▶ **DIRECTIONS**: The answer should be one number: how many lines in the records below contain the word "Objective".

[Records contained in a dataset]
________

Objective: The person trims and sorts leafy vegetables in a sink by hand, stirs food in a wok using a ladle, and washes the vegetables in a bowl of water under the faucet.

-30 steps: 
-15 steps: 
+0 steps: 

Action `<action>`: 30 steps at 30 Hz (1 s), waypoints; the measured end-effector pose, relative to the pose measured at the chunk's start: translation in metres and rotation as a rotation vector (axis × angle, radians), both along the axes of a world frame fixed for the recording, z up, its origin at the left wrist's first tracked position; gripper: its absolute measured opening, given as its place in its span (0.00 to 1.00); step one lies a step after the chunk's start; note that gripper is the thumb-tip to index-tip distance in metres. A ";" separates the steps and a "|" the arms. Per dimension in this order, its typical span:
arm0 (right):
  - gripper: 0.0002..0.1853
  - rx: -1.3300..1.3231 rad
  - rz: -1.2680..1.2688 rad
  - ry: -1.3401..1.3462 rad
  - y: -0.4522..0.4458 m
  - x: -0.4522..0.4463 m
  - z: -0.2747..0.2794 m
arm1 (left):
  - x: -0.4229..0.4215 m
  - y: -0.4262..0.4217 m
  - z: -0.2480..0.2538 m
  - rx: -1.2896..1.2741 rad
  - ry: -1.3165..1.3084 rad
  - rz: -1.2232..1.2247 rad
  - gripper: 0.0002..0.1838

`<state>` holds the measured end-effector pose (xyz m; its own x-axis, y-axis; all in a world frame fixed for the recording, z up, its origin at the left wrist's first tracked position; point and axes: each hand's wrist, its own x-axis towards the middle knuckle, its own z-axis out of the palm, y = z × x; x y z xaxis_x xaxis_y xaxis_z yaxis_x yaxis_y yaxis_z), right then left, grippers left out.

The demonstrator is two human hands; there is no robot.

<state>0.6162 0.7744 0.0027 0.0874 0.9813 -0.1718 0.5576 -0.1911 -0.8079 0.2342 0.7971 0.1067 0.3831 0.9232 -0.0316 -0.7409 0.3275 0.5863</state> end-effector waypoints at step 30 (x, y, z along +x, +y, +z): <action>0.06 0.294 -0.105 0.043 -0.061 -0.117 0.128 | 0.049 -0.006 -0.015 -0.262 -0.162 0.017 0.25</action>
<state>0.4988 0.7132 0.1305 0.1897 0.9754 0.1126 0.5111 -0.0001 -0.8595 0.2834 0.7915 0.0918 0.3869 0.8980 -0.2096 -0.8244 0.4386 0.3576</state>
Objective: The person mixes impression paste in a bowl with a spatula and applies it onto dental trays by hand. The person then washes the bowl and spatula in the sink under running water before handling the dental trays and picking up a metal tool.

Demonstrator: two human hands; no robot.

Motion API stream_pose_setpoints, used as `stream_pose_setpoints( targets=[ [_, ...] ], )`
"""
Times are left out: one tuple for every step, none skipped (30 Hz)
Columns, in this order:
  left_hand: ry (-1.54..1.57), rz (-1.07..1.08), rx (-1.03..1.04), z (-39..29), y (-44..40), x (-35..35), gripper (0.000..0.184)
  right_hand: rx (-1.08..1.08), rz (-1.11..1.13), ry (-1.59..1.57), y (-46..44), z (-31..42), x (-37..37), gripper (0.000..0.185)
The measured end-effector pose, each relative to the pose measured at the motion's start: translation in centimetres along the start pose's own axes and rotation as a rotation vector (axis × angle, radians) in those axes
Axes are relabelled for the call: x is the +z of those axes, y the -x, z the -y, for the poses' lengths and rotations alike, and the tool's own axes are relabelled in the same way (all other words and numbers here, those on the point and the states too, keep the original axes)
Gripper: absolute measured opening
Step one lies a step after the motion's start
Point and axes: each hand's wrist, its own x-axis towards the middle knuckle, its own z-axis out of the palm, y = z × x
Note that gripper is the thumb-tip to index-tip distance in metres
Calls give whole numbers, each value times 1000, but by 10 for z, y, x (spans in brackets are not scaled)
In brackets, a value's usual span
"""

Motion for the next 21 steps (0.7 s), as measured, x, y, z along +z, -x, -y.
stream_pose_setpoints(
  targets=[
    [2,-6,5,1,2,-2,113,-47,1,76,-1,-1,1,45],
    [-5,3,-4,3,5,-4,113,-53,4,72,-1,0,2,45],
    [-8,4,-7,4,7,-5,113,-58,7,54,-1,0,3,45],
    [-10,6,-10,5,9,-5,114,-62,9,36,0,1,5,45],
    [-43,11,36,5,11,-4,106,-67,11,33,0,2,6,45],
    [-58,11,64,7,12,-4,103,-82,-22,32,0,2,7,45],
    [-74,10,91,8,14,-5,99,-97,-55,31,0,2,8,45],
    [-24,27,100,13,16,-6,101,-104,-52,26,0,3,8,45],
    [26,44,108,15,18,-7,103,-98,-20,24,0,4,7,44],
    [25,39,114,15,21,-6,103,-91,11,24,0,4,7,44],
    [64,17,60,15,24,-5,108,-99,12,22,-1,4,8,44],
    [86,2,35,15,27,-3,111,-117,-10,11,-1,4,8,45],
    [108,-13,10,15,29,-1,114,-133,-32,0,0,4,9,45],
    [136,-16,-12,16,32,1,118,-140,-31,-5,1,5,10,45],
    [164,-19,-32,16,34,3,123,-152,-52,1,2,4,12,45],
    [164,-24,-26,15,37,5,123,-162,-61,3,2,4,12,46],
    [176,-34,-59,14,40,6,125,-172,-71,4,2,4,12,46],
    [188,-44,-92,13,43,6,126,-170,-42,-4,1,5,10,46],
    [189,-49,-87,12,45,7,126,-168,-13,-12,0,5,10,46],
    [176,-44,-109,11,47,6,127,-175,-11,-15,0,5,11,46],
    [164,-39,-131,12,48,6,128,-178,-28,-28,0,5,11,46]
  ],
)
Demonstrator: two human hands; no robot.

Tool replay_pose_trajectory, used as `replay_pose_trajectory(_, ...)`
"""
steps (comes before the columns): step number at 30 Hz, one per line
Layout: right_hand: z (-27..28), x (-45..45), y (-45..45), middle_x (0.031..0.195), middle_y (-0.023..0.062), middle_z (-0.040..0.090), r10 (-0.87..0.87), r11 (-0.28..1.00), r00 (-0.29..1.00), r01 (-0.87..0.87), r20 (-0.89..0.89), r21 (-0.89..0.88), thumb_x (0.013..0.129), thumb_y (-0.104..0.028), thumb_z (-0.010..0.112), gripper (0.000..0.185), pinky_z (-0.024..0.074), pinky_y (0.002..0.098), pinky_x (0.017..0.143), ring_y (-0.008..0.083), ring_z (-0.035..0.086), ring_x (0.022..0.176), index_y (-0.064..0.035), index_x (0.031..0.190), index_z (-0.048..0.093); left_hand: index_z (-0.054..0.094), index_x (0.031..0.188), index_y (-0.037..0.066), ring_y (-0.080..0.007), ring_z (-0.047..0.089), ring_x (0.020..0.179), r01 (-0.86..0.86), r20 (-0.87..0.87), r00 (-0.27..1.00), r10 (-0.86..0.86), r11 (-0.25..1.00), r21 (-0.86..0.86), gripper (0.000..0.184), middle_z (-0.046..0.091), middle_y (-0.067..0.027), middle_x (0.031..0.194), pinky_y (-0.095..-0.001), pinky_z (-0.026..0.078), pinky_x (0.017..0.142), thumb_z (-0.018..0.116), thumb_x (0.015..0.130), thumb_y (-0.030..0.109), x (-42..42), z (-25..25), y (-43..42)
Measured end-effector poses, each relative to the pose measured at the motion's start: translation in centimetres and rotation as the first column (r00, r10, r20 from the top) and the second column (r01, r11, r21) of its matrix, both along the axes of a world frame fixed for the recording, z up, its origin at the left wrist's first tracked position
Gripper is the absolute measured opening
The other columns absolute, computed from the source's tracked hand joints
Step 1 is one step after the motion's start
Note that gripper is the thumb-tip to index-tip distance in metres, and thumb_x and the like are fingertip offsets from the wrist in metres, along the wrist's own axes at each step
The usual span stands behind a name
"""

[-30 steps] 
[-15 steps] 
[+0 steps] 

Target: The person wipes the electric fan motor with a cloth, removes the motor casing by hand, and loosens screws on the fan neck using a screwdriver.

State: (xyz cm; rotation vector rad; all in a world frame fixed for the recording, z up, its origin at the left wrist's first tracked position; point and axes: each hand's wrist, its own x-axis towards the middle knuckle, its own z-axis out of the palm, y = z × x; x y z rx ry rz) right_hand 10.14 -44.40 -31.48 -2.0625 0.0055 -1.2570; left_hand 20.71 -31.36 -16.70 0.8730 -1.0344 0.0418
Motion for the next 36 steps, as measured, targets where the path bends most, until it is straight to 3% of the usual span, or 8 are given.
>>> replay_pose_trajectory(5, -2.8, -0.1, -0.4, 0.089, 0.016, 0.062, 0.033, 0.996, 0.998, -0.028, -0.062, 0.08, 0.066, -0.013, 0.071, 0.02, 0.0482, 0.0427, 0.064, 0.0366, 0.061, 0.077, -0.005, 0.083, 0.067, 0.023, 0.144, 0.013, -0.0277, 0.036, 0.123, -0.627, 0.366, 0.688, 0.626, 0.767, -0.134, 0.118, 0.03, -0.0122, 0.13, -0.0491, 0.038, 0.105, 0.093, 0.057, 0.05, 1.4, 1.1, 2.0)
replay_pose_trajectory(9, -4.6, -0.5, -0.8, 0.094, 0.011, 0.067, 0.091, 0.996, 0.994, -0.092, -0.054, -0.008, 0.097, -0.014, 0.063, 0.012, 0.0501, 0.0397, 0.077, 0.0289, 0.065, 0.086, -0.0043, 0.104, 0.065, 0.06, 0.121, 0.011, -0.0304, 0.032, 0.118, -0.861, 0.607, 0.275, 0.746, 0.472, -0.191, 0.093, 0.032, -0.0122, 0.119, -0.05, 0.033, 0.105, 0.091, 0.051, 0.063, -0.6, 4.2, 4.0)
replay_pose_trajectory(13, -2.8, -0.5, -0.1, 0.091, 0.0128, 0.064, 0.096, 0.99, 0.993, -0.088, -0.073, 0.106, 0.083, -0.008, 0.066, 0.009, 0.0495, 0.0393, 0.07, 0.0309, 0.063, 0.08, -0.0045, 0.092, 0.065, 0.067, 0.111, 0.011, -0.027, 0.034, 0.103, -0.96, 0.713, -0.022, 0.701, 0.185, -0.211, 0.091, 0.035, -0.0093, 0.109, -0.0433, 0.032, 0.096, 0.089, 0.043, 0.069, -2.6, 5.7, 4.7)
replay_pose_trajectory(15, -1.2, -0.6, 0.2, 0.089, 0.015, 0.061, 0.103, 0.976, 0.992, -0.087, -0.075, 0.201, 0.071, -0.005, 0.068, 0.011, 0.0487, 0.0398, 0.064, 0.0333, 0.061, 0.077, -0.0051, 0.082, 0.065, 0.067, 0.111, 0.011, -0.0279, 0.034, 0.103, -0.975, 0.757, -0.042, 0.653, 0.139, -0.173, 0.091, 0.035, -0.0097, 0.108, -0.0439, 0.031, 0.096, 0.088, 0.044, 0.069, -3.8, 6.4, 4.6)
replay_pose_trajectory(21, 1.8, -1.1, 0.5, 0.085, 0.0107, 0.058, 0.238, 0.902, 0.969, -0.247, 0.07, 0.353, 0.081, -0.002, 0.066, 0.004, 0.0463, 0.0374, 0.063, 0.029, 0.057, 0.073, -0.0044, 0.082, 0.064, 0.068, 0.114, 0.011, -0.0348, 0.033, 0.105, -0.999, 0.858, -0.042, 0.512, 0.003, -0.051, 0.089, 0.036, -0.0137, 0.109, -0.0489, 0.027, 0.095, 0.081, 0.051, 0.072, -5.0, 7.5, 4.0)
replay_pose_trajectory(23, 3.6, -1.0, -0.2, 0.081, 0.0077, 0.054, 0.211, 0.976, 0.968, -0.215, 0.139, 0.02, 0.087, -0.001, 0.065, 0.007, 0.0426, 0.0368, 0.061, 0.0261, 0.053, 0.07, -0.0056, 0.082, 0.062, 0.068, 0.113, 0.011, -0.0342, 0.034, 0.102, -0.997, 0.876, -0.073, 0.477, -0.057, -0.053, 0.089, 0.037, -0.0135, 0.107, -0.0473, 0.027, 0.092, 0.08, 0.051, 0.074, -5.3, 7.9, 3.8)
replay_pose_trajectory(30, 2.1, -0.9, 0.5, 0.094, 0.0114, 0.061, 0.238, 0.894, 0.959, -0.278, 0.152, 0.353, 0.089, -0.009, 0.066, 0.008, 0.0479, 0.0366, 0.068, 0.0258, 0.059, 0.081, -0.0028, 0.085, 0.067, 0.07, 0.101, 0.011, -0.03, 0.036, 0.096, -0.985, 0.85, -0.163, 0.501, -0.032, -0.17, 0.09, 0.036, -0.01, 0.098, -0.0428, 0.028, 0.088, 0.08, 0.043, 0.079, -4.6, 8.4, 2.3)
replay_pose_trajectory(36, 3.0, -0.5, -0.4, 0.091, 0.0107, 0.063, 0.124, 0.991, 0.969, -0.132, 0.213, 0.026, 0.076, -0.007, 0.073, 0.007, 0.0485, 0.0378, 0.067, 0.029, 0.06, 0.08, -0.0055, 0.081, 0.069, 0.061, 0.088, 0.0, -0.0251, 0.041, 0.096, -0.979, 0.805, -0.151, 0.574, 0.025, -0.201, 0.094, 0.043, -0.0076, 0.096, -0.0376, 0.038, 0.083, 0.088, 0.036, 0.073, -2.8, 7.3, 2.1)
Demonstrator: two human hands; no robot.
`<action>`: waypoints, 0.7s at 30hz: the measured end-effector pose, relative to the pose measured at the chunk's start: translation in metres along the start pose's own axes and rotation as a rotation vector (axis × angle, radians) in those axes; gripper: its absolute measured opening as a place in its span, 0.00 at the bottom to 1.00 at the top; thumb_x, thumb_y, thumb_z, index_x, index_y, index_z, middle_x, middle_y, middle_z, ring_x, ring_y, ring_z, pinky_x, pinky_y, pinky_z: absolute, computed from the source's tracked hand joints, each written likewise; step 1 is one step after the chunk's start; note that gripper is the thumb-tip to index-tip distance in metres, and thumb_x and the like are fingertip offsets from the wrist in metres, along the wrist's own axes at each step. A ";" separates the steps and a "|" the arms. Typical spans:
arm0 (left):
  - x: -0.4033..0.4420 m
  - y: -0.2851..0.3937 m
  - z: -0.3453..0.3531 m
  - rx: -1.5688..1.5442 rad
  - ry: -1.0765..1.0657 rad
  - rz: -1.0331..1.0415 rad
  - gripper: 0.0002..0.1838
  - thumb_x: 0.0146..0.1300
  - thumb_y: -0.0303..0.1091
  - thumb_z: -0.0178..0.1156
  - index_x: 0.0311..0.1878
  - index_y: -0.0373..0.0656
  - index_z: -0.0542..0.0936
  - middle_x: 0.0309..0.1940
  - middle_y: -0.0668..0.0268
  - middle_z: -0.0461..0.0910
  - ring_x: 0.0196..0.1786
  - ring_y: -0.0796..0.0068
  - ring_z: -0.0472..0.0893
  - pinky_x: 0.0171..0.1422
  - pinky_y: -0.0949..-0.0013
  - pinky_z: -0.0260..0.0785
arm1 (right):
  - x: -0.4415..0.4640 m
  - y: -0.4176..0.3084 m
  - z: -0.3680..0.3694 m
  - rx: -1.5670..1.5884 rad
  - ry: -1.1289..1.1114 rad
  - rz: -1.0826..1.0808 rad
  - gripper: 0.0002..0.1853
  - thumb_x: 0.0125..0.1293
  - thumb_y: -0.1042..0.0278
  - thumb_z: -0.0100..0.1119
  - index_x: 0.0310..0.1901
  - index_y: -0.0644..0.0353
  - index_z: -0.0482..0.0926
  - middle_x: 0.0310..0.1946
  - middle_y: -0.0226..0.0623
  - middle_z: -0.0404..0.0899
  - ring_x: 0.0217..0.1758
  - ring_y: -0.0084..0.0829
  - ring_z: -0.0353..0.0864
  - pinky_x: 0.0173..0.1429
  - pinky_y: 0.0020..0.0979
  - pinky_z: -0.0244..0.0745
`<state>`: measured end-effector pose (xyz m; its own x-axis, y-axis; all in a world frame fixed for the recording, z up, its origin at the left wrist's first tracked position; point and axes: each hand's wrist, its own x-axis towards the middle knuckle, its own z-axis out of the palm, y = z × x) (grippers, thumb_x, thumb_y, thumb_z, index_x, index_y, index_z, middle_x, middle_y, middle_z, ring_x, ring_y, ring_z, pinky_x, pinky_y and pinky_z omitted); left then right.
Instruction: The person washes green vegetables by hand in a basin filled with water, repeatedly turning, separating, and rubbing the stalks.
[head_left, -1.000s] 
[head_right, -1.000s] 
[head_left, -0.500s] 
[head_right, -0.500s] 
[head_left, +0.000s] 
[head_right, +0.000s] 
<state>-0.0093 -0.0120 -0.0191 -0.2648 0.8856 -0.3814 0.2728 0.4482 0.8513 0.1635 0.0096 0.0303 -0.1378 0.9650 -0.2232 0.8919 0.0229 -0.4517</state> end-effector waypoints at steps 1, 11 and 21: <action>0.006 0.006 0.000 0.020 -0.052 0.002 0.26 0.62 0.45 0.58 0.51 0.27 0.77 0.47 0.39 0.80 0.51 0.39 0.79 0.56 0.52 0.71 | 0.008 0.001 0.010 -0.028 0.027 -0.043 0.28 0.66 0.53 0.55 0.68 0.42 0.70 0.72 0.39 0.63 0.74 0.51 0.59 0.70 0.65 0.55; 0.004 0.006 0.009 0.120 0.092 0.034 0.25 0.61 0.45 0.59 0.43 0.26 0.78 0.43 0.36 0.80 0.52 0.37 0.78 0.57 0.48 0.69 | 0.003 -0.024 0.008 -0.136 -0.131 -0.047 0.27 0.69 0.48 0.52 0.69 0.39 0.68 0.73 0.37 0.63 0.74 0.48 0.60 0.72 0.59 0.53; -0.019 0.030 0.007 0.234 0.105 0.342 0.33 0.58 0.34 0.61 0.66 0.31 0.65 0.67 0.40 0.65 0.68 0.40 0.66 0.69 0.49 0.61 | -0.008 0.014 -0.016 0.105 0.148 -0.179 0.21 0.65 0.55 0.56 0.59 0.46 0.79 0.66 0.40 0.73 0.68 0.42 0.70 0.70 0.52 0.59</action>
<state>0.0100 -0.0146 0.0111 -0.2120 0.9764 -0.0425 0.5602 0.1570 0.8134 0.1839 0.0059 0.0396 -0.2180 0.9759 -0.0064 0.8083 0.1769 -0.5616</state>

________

▶ **ANSWER**: 2